● Assignment
If a line in the records below holds the string "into", count it, and state only the final count.

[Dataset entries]
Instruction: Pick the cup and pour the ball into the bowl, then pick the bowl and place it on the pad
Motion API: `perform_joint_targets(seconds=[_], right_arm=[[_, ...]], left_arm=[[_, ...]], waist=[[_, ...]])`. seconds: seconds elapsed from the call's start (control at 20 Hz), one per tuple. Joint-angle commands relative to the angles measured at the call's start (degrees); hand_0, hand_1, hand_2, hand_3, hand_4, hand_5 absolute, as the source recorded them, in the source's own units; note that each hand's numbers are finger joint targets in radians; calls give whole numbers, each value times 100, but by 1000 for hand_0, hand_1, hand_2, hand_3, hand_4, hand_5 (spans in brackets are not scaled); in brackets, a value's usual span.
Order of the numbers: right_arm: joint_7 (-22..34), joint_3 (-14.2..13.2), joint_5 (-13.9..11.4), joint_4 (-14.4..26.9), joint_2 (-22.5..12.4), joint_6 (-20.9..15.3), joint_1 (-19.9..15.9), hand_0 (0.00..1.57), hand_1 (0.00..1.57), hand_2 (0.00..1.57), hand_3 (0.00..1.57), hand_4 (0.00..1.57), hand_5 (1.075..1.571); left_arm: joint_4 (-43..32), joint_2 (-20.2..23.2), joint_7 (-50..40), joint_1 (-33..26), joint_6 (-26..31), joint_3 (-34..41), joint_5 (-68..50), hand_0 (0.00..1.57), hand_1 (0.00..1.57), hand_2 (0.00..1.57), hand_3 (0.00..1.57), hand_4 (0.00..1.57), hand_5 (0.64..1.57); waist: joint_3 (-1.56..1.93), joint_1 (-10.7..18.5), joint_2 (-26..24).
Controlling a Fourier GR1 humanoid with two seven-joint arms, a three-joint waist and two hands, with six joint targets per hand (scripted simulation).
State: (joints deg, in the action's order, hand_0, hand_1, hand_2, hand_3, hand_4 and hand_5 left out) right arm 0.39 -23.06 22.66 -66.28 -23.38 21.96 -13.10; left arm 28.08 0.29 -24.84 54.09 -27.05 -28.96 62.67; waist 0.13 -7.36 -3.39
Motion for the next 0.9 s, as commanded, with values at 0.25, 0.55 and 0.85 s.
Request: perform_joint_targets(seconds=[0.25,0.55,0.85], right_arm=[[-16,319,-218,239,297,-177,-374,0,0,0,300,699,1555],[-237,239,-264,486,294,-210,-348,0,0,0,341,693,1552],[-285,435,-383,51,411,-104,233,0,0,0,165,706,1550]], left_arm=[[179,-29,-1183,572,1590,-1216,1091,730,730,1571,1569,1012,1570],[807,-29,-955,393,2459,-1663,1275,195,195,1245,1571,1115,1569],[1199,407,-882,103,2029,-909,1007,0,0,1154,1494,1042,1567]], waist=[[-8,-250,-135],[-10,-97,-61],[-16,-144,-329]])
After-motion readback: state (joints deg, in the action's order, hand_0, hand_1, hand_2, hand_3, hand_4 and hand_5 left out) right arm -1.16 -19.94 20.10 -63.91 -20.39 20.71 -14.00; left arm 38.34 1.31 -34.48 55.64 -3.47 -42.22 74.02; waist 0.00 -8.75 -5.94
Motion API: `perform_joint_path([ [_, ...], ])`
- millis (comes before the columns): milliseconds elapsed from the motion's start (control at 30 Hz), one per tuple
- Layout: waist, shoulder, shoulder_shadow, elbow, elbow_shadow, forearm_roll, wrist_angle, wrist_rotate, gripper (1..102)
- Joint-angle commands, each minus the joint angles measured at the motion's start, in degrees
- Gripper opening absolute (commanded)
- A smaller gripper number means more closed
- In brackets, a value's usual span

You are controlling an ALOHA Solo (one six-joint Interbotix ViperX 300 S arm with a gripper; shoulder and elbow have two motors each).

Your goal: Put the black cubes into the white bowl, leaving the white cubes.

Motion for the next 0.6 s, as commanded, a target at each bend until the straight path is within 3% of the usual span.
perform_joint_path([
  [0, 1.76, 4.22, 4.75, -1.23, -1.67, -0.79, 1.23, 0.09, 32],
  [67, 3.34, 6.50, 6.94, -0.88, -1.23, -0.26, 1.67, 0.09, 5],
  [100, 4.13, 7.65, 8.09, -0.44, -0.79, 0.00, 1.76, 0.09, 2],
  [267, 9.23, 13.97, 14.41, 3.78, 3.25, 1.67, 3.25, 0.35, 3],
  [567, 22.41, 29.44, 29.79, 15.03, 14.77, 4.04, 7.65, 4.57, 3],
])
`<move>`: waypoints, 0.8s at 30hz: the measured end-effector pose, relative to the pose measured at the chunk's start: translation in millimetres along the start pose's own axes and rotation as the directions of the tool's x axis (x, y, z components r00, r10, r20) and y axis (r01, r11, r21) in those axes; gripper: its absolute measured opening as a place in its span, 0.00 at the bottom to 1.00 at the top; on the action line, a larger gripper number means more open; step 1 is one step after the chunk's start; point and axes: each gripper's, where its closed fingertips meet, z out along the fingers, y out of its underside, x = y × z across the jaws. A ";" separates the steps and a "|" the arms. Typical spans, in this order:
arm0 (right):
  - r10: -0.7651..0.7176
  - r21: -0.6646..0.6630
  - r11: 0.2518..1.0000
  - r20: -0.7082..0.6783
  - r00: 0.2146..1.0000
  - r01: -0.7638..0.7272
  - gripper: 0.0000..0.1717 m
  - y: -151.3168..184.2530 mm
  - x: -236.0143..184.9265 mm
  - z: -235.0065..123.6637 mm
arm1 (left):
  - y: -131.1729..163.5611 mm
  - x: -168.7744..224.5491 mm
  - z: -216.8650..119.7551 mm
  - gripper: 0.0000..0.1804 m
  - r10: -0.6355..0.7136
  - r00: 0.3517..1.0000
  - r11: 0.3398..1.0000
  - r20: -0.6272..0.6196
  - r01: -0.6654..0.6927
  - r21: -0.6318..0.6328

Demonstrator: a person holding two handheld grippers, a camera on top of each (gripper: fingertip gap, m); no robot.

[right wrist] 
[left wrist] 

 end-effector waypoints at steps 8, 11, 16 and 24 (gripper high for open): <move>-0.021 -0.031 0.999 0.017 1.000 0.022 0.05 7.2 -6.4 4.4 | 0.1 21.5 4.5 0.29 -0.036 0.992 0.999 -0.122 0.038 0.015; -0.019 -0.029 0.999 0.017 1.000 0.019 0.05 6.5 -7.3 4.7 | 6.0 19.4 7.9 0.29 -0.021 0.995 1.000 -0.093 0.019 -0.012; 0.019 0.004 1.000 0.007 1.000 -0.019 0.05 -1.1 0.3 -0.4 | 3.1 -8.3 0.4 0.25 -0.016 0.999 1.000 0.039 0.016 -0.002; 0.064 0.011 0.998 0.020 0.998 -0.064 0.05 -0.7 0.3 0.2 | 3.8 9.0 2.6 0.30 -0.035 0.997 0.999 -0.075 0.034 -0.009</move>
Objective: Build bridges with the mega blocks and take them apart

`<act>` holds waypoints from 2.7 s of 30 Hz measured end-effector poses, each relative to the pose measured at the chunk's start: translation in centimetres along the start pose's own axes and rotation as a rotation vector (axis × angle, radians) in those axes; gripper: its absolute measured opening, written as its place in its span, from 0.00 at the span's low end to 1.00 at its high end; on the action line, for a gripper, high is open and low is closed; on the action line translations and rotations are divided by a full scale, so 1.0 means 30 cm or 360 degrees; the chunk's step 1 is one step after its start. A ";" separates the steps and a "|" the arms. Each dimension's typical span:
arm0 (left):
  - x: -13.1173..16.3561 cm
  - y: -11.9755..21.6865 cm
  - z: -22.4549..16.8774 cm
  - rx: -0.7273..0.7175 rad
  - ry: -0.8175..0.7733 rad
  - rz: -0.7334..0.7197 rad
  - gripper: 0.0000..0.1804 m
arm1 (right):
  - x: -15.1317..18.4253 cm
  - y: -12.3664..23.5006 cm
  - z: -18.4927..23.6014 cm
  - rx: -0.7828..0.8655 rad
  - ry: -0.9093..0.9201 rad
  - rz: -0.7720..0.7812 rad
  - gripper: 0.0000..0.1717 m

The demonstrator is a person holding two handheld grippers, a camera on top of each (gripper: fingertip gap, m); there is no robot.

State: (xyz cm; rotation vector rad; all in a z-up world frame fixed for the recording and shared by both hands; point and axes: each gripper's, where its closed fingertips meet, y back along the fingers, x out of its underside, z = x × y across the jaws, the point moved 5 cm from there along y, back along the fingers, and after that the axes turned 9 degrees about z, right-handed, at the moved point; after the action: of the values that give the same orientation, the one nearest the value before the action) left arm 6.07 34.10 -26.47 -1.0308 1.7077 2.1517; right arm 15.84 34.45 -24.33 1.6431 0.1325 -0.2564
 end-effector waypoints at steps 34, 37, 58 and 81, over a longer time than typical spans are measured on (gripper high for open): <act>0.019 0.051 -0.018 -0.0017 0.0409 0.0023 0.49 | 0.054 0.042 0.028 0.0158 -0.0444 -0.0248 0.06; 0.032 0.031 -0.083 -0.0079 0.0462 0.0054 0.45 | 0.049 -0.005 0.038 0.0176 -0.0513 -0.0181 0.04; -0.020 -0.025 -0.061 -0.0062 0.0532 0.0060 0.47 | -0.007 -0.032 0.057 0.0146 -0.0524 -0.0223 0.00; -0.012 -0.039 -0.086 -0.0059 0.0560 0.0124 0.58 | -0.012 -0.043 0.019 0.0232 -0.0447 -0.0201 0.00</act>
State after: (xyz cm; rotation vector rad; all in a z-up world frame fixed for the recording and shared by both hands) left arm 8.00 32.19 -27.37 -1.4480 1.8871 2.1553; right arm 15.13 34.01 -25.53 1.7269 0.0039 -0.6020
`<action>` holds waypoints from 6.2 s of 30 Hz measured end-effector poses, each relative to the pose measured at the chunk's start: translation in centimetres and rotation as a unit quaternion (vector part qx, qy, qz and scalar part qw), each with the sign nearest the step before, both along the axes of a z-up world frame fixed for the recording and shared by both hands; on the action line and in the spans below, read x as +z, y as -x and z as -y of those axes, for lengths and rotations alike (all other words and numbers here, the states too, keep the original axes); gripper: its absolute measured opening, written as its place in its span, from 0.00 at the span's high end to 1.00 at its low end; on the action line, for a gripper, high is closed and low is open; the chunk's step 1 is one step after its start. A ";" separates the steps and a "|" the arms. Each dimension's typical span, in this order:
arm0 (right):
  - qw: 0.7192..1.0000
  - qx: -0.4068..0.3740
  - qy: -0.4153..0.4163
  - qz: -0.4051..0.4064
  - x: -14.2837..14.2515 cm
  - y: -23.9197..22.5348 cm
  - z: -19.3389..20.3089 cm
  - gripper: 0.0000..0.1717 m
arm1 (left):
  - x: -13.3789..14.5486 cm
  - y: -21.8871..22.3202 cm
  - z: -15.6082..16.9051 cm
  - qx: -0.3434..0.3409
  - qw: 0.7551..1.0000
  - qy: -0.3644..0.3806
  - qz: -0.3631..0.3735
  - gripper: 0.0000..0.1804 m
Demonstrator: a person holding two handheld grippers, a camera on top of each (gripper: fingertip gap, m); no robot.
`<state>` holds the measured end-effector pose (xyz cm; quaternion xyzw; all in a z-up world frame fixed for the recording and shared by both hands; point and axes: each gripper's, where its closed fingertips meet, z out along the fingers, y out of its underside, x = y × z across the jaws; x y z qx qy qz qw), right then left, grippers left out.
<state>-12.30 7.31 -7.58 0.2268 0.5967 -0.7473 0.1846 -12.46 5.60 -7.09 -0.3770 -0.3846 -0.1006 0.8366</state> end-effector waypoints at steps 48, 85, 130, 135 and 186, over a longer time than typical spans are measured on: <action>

● Exercise output
2